India and Nepal on Tuesday signed a “historic” new treaty to control unauthorised trade across the border and redefine their trade and commercial relations, putting an end to uncertainty over the issue.

The revised “India-Nepal treaty of Trade and Agreement of Cooperation to Control Unauthorised Trade” was signed by Commerce and Industry Minister Anand Sharma and Nepalese Minister for Commerce and Supplies Rajinder Mahto here. The groundwork for singing of the treaty was done during the visit of Prime Minister Madhav Nepal to New Delhi in September.

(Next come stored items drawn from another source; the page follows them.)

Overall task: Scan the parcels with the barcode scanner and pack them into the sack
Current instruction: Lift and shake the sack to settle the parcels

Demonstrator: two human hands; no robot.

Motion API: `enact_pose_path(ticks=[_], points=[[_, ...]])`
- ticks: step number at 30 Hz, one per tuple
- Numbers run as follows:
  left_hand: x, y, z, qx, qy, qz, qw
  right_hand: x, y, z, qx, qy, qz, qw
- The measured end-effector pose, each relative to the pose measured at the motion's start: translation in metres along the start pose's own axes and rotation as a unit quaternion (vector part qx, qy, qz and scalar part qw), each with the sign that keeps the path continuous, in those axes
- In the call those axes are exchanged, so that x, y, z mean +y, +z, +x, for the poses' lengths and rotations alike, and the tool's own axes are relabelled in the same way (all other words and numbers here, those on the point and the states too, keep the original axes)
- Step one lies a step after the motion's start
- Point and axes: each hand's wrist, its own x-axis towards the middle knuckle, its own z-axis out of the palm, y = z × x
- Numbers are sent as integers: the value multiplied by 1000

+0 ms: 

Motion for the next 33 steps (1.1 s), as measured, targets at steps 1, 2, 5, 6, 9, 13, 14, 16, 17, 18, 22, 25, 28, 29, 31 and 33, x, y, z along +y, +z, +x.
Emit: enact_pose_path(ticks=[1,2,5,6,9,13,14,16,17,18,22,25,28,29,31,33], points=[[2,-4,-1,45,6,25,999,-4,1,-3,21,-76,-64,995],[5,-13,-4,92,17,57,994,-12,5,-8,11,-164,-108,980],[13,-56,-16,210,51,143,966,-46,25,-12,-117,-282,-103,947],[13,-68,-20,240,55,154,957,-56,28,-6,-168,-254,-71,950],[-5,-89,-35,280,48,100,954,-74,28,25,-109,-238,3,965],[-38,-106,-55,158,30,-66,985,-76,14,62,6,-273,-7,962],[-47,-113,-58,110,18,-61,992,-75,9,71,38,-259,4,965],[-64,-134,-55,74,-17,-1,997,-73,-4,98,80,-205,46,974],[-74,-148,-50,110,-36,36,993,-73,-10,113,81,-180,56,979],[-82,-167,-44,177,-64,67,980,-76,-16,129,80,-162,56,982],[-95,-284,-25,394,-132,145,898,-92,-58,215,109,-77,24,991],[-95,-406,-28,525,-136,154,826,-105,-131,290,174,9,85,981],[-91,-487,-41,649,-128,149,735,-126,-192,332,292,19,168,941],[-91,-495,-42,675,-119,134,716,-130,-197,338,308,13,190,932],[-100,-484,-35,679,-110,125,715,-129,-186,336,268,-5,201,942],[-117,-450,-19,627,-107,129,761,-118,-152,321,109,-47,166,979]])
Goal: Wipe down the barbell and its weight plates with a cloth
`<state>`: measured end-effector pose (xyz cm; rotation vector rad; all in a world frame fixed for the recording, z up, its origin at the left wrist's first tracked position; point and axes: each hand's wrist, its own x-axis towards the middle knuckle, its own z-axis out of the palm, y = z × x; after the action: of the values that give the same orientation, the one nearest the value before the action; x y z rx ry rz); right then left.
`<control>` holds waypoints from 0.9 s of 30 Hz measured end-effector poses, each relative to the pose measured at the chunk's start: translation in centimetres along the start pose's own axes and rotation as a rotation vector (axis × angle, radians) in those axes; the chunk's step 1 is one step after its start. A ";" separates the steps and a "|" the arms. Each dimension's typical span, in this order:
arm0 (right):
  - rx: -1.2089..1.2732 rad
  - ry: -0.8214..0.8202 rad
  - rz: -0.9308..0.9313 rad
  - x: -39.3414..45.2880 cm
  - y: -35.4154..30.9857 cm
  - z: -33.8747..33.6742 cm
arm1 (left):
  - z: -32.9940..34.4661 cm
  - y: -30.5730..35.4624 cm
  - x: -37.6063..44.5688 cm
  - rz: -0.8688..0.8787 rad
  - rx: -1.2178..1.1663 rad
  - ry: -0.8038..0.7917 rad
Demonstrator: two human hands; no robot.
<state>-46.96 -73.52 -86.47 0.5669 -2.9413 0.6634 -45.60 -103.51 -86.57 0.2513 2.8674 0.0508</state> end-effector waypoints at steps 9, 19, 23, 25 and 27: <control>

The treaty aims at providing a stabler framework, enhancing access for Nepalese primary and manufactured products to India, promoting investments, facilitating trade through simplification of procedures, mutual recognition of certificates and development of border infrastructure, and assisting Nepal in developing its capacity to trade.

More customs stations

The treaty will lead to opening four additional land customs stations, allow trade by the air route, and help to set up an additional trade port for Nepal at Visakhapatnam. Talks are already on for opening a trade route by rail. The significant points include extension of the treaty from five to seven years, along with a provision of automatic extension for further periods of seven years at a time. This will provide a stabler framework for bilateral trade and promote investments in Nepal based on preferential access for Nepalese products.

No discrimination will be made in respect of tax, including central excise, rebate and other benefits against exports merely on the basis of payment modality and currency of trade. This will bring the bilateral trade conducted in Indian rupee at par with trade in convertible currency and end the existing mechanism of Duty Refund Procedure (DRP), which is cumbersome. It will provide Nepal direct control over customs duty revenues on import of manufactured goods. The time limit for temporary import of machinery and equipment for repairs and maintenance has been raised from three to 10 years.

Turning point

The 1996 Treaty has been a turning point in the trade relations between the two countries. It resulted in a phenomenal growth of bilateral trade from Rs. 28.1 billion in 1995-96 to Rs. 204.8 billion in 2008-09.

During this period, Nepalese exports increased from Rs. 3.7 billion to Rs. 40.9 billion and Indian exports from Rs. 24.4 billion to Rs. 163.9 billion.

The 2009 treaty allows export of goods imported by Nepal from India to third countries without the necessity for any manufacturing activity in the country. This will enhance exports from Nepal to third countries where it has a better market access than India.

Similarly, it will allow export of goods imported by India to third countries.